Prawdopodobnie amerykański samolot bombowy Douglas A-20 spoczywa na dnie Bałtyku. Naukowcy Instytutu Morskiego w Gdańsku natrafili na znalezisko, gdy w maju badali południową część akwenu. – Po 68 latach pobytu w wodzie samolot jest w stosunkowo dobrym stanie. Płatowiec jest prawie kompletny, śmigła i silniki nie zniszczone. Prawdopodobnie samolot latał w barwach rosyjskich jako jeden z 2908 egzemplarzy przekazanych Rosji przez USA w ramach programu Lend-Lease. Łącznie zbudowano ich prawie 7 i pół tysiąca sztuk, informuje Instytut Morski w Gdańsku.

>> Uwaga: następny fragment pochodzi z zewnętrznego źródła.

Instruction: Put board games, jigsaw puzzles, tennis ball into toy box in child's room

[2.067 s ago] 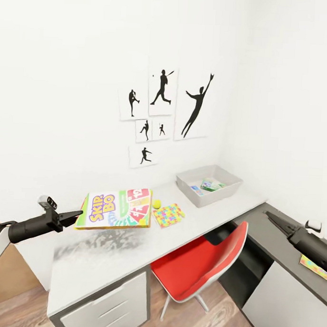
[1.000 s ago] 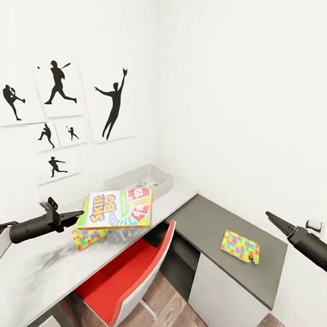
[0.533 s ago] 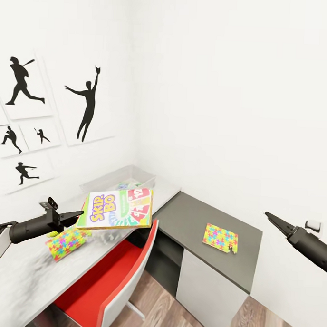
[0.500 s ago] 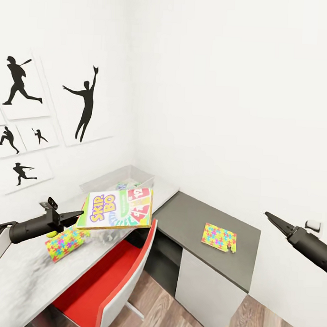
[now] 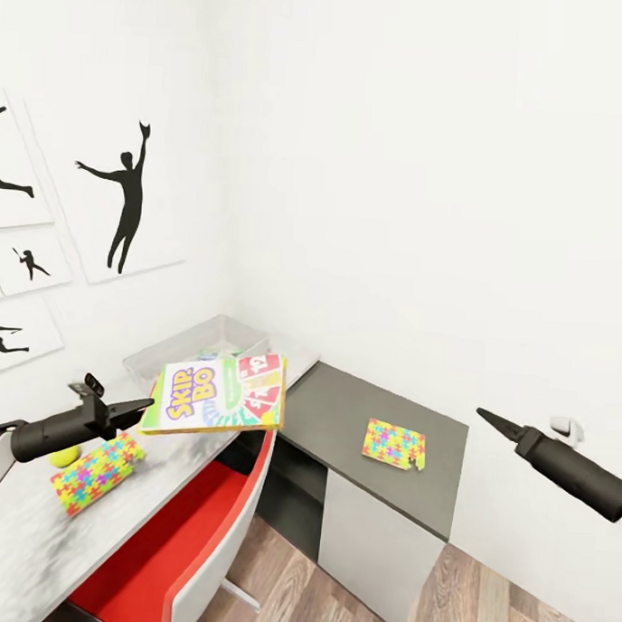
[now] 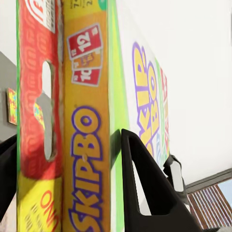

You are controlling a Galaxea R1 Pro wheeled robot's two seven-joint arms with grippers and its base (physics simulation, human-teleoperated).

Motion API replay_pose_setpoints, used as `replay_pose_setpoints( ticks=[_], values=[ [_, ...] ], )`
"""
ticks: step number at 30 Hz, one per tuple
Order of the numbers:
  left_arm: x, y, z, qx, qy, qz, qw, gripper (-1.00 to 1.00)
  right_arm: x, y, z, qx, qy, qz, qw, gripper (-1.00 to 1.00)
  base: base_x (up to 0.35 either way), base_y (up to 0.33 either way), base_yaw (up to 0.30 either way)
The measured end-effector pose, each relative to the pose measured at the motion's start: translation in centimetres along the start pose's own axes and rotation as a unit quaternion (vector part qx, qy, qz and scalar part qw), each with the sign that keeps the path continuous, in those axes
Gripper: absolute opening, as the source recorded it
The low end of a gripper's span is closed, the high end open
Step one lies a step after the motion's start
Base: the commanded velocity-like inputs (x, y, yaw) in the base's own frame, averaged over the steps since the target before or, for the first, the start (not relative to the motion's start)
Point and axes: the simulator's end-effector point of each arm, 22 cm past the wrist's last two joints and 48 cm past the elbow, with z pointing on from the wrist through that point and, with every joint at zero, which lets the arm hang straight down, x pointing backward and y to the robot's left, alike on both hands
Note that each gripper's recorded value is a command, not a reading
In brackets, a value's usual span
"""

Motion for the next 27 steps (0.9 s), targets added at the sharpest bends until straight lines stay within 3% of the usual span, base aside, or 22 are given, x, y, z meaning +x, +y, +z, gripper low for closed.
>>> replay_pose_setpoints(
  ticks=[4, 8, 13, 27],
  values=[
    [-1.7, -0.5, -1.6, -0.006, -0.021, 0.038, 0.999, -1.0, 2.7, 0.0, 2.0, 0.021, 0.044, -0.012, 0.9987, 1.0, 0.0, 0.0, -0.002],
    [-2.3, -1.6, -2.7, 0.001, -0.025, 0.066, 0.9975, -1.0, 3.5, 0.3, 2.6, 0.023, 0.053, -0.013, 0.9982, 1.0, 0.0, 0.0, 0.0],
    [-2.3, -1.8, -2.8, 0.005, -0.025, 0.071, 0.9972, -1.0, 3.6, 0.6, 2.7, 0.018, 0.053, -0.013, 0.9983, 1.0, 0.034, -0.03, 0.061],
    [-2.2, -1.6, -2.8, 0.004, -0.024, 0.069, 0.9973, -1.0, 4.3, 1.2, 3.2, 0.012, 0.063, -0.019, 0.9977, 1.0, 0.198, -0.073, 0.273]
  ],
)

Pozycja wraku (i sam wrak) objęte są ścisłym nadzorem UM w Gdyni oraz Straży Granicznej. Znaleziskiem zainteresowane jest: Muzeum Lotnictwa Polskiego w Krakowie.
Według gdańskich naukowców samolot nie jest tym samym, o którym w grudniu ubiegłego roku wspominali naukowcy ze Szwecji. Oni znaleźli wrak leżący na południe od wyspy Gotlandia.